Task objective:
In the listing below, lines with the string "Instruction" are to be counted; the number is the entire reply.
───── Input for this task
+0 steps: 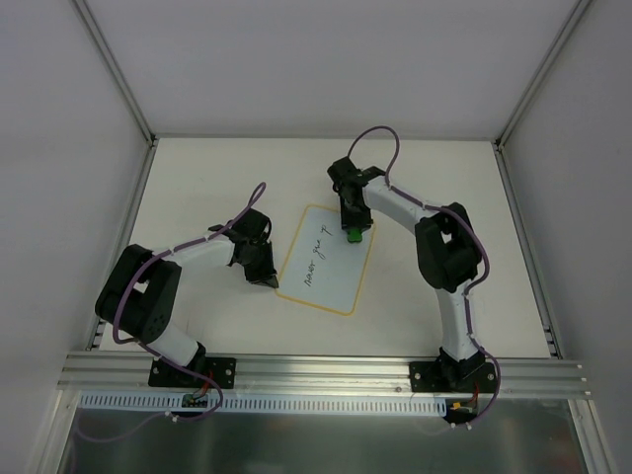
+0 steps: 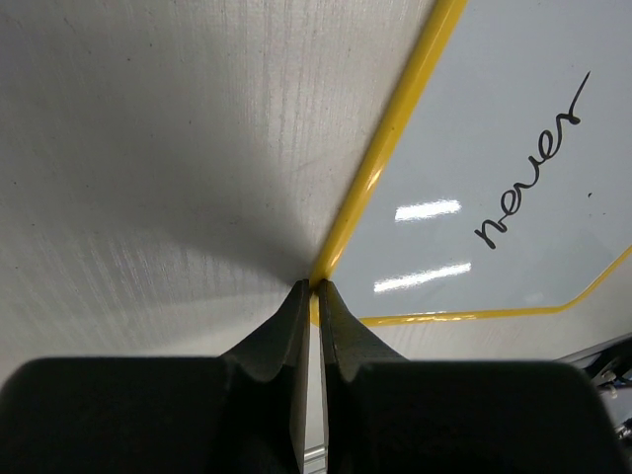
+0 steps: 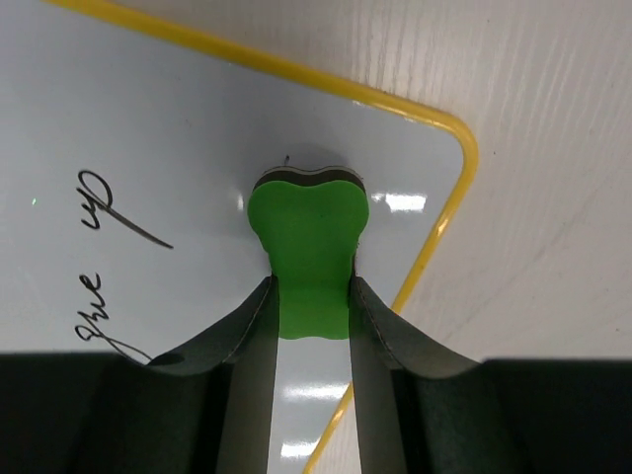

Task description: Erase the whiteboard

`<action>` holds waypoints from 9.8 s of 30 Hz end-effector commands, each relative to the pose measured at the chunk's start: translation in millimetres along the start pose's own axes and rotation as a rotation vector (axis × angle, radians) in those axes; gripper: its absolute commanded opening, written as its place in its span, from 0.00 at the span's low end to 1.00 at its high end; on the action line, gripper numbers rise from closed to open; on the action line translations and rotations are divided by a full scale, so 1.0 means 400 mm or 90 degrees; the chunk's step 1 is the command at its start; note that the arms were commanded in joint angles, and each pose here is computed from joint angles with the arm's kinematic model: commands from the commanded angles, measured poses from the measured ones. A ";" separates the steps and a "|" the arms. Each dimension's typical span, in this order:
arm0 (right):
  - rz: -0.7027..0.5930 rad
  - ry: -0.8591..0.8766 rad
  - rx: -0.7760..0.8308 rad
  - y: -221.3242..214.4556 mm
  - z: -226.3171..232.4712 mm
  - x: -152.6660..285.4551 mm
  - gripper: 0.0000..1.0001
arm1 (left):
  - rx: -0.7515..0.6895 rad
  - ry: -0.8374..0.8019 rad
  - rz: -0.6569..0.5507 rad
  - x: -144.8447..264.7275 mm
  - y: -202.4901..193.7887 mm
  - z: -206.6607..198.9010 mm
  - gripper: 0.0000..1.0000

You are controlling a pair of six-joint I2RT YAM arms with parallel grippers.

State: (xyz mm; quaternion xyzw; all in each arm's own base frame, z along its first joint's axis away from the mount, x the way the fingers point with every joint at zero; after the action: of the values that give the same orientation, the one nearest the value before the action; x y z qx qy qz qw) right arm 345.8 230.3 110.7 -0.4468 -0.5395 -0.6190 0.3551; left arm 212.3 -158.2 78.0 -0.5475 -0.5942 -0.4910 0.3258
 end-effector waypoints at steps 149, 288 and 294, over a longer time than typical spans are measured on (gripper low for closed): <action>0.175 0.007 0.291 -0.468 0.027 0.062 0.00 | 0.031 0.047 0.030 -0.055 0.052 -0.023 0.00; -0.219 -0.078 -0.364 0.110 -0.680 0.294 0.99 | -0.055 0.032 -0.221 0.156 0.204 -0.120 0.97; -0.404 -0.065 -0.297 0.141 -0.708 0.546 0.99 | -0.136 0.132 -0.344 0.336 0.276 -0.097 0.99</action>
State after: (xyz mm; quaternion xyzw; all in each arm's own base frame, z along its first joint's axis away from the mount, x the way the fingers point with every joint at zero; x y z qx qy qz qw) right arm 295.1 -38.5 278.9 -0.4000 -0.4535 -0.7952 0.0457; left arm 285.0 -184.6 198.9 -0.4056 -0.6539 -0.6060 0.2018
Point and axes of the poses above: each gripper's point midway between its finger pads, its own x axis back along the fingers, its own z axis along the line the jaws close on, y = z × x, the point moved 7 cm from there along x, back along the fingers, and after that the axes turned 14 degrees about -x, right-handed, at the moved point
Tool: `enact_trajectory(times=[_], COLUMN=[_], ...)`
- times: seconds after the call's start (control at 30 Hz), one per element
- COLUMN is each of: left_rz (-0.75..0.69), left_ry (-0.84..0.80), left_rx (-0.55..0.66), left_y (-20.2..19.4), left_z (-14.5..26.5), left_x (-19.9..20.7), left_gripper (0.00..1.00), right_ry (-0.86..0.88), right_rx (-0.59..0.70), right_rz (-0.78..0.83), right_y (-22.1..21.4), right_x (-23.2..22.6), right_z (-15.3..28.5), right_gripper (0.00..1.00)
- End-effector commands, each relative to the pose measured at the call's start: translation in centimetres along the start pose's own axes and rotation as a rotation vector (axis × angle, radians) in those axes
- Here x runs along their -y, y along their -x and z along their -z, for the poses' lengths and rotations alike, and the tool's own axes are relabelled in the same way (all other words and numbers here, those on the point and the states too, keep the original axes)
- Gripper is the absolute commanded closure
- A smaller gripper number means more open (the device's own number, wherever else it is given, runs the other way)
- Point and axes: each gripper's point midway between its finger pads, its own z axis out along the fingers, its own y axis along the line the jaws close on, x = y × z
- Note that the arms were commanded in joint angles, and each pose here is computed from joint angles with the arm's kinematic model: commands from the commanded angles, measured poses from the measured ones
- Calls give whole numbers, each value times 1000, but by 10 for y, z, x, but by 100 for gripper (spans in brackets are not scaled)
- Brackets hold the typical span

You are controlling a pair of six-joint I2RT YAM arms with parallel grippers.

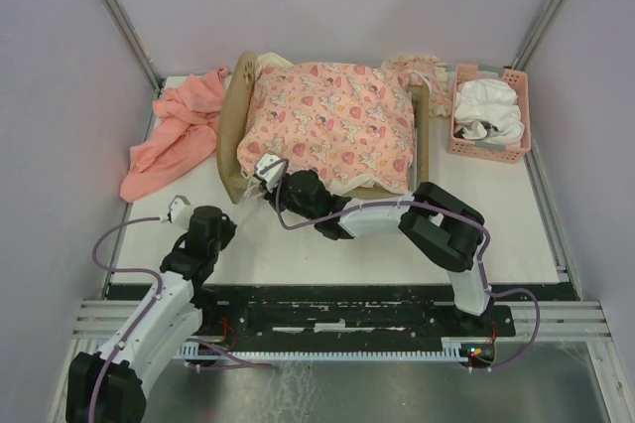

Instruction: Set up the pet bed

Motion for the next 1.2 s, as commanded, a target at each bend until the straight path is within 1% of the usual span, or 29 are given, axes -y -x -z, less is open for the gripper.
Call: enact_trajectory(times=[0.0,0.23,0.37,0.43,0.47,0.5,0.6,0.7,0.77,0.9,1.03,1.1,1.17], left_rz=[84,96,82,50,31,9,-39,-110,-146,-160,-190,-195,-203], left_ry=[22,28,2,-50,-98,-142,-297,-421,-465,-450,-455,-456,-491], left_rx=[4,9,17,33,37,45,73,81,86,123,151,161,172], left_y=[-3,-4,0,6,8,11,18,21,22,29,29,30,30], left_z=[-6,-8,-6,-3,-1,1,11,20,23,18,9,6,8], left_x=[-4,-6,0,10,20,28,56,80,89,93,93,93,99], left_gripper=[97,97,96,85,78,73,66,63,61,62,63,63,63], right_ry=[-75,-197,-165,-159,-163,-172,-211,-234,-237,-247,-294,-285,-267], right_rx=[139,228,220,231,247,253,253,240,231,226,241,239,236], right_rz=[-163,-228,-240,-257,-271,-282,-295,-312,-322,-341,-359,-356,-355], right_y=[41,51,48,47,49,49,51,49,48,43,37,37,35], right_x=[2,1,-9,-13,-12,-11,-6,-3,-3,-3,5,3,0], right_z=[9,19,12,14,16,17,19,19,18,19,23,23,22], right_gripper=[98,98,98,98,98,98,98,98,98,98,98,98,98])
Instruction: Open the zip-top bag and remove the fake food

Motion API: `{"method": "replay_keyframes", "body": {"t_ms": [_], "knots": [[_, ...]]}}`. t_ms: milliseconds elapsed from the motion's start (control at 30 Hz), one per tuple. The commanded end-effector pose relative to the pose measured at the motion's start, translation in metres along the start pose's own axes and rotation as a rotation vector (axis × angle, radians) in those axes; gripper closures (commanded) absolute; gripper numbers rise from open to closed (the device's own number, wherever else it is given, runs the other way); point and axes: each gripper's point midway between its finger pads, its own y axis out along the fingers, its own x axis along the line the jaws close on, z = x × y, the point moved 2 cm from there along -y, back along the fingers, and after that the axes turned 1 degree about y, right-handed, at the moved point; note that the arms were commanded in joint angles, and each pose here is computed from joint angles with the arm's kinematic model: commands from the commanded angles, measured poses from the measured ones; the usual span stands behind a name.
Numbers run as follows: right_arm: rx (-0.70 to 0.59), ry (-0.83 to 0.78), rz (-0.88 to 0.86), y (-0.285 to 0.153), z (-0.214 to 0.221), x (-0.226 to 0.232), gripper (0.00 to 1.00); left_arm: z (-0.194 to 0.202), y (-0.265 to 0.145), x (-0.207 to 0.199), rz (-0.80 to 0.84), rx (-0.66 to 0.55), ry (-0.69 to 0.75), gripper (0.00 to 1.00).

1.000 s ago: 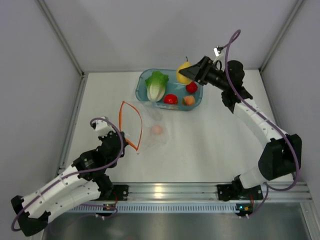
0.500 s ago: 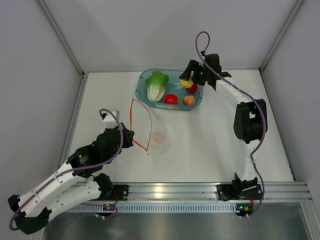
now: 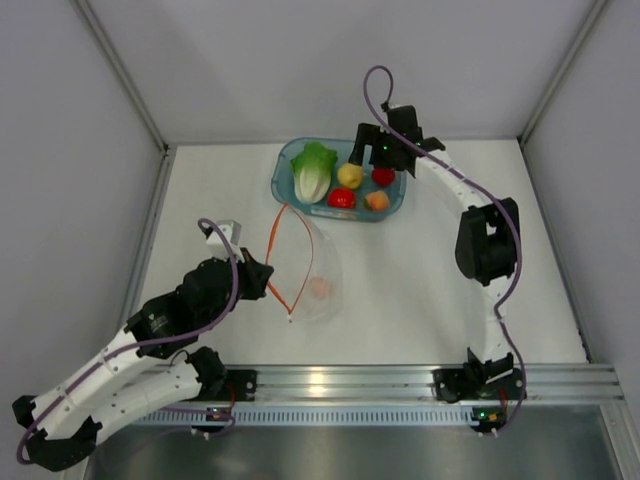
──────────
Solution to this task:
2